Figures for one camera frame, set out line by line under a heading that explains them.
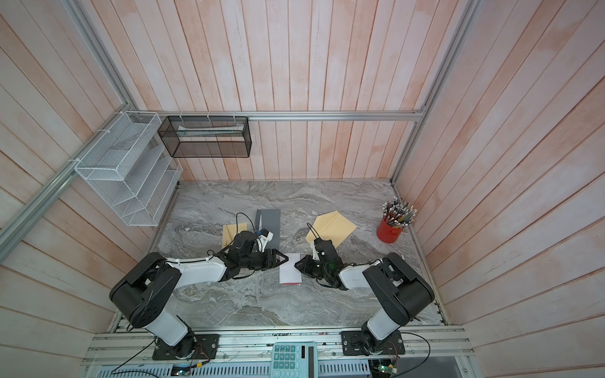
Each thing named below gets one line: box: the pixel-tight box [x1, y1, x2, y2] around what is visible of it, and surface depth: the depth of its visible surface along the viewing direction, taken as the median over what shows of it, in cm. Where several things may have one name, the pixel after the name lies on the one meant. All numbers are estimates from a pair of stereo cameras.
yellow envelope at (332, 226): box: [305, 210, 357, 249], surface depth 106 cm
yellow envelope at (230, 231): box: [222, 222, 249, 249], surface depth 103 cm
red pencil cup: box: [376, 218, 405, 244], surface depth 99 cm
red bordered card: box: [278, 252, 302, 286], surface depth 91 cm
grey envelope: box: [255, 208, 282, 250], surface depth 107 cm
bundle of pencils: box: [382, 196, 418, 230], surface depth 89 cm
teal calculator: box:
——————
Problem description:
Since the pictures are not wanted, copy only the text of the records above, exactly.

Your solution:
Figures for one camera frame, set out line by line under a heading that explains them.
Each thing named below gets one line: box: the pixel-tight box [x1, y1, x2, y2] around what is visible of it, and surface depth: the depth of its visible surface along the viewing direction, taken as the median over what shows of it, in cm. Where several things may have one name, the pixel after the name lies on the one meant. All numbers are estimates from a pair of stereo cameras.
yellow envelope at (332, 226): box: [305, 210, 357, 249], surface depth 106 cm
yellow envelope at (230, 231): box: [222, 222, 249, 249], surface depth 103 cm
red pencil cup: box: [376, 218, 405, 244], surface depth 99 cm
red bordered card: box: [278, 252, 302, 286], surface depth 91 cm
grey envelope: box: [255, 208, 282, 250], surface depth 107 cm
bundle of pencils: box: [382, 196, 418, 230], surface depth 89 cm
teal calculator: box:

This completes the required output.